### Work to complete:
Count the lines below that include "Respond". Only the number should be given.
Input material below:
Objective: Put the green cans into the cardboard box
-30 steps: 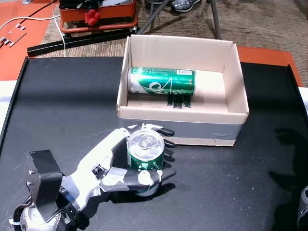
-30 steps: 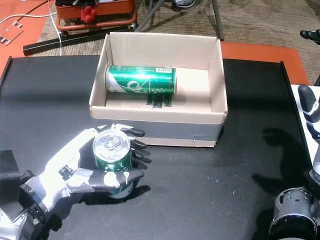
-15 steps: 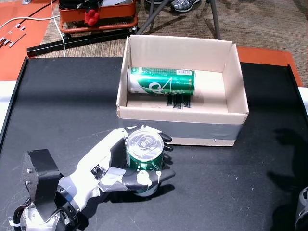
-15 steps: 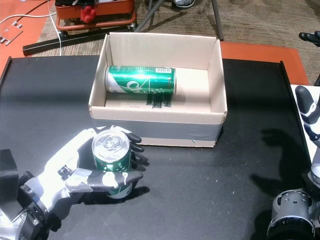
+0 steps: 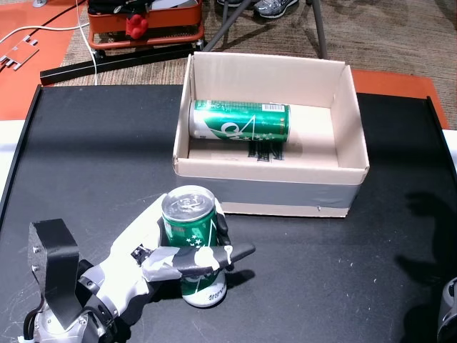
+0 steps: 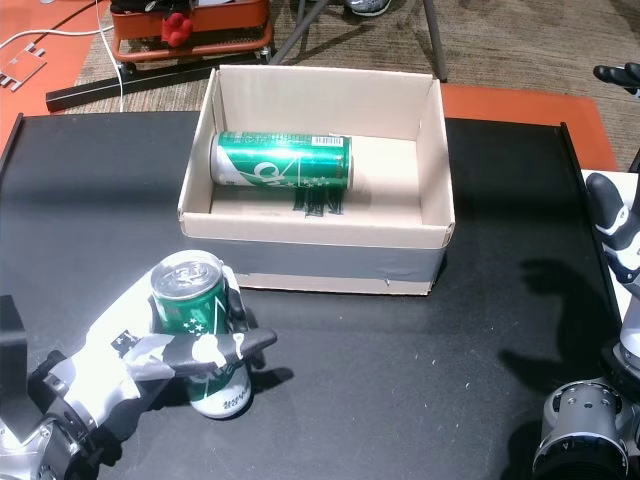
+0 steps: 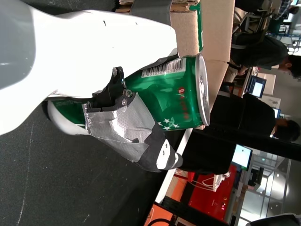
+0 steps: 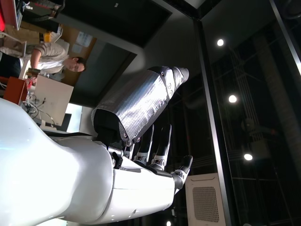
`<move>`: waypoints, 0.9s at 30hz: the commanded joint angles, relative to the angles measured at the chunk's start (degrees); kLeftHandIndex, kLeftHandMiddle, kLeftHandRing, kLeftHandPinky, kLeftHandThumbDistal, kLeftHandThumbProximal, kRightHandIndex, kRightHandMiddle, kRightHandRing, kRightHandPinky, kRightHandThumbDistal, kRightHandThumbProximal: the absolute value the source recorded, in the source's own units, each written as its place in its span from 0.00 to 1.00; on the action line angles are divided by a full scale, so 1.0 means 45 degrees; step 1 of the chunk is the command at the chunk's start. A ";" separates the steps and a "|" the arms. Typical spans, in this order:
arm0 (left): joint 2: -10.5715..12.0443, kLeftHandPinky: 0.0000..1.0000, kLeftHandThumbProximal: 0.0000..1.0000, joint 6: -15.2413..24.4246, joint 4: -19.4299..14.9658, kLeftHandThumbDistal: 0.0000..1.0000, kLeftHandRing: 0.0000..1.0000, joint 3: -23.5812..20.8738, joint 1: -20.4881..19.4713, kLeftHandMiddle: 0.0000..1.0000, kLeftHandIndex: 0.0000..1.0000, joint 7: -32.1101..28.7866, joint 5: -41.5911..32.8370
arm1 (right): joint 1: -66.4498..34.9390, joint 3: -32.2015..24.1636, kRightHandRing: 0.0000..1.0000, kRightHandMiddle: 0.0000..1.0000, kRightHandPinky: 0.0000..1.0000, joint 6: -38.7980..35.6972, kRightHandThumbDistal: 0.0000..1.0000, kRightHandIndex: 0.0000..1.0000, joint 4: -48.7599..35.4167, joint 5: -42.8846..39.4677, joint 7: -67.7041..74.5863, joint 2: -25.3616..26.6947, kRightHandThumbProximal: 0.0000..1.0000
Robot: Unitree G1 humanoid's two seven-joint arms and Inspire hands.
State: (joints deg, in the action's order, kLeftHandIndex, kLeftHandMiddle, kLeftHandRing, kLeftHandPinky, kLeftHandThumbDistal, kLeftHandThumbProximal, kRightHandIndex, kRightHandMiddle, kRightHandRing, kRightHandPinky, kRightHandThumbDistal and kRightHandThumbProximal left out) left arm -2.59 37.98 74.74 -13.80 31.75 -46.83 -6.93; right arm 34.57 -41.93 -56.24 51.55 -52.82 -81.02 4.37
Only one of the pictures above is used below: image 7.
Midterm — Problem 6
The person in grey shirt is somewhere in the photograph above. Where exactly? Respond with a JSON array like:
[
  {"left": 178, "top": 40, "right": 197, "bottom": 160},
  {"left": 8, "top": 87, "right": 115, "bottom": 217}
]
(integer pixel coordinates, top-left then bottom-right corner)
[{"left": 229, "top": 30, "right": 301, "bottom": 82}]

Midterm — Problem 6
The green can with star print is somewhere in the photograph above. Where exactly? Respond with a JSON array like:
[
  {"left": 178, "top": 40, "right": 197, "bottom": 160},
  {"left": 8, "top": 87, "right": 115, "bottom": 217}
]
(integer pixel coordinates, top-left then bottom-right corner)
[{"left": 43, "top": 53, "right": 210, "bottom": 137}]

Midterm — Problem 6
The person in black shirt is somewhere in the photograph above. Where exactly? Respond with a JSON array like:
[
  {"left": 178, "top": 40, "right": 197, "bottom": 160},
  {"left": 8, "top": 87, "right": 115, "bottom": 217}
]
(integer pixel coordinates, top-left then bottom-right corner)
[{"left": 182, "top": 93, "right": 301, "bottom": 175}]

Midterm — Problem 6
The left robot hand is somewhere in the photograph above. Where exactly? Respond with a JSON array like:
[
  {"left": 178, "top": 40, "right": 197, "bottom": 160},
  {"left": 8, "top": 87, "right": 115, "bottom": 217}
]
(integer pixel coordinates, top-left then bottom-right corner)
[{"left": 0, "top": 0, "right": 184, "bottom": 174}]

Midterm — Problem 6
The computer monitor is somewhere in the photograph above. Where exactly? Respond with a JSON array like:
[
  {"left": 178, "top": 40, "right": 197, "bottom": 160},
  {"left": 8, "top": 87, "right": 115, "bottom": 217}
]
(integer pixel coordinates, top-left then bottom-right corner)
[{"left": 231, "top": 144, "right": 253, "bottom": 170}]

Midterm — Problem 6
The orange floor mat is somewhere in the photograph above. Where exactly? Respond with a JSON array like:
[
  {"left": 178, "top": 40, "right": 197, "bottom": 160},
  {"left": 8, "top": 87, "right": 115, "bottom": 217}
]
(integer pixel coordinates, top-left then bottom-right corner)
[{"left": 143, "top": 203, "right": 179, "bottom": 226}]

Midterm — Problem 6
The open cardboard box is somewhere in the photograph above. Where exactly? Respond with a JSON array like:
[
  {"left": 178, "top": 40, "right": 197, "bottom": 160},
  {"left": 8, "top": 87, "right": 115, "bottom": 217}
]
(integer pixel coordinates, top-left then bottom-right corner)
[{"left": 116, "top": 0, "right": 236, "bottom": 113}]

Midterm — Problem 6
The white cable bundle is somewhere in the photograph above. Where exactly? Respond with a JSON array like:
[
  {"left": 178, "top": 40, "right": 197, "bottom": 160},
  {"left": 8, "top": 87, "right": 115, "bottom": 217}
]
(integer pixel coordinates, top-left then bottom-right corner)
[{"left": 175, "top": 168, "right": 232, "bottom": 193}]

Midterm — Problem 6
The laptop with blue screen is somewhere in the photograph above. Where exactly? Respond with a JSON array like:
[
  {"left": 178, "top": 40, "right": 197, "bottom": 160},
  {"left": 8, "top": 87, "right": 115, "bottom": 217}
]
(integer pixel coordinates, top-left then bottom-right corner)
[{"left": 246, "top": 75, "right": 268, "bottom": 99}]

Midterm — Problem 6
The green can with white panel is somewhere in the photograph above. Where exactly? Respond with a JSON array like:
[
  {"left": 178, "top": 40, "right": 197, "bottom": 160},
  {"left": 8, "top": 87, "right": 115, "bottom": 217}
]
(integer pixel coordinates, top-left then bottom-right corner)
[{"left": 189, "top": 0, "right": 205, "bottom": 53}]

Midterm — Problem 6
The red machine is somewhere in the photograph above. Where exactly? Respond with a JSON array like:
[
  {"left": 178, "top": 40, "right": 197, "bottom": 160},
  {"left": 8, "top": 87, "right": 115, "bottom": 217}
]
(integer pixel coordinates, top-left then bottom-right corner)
End of Input material.
### Written response:
11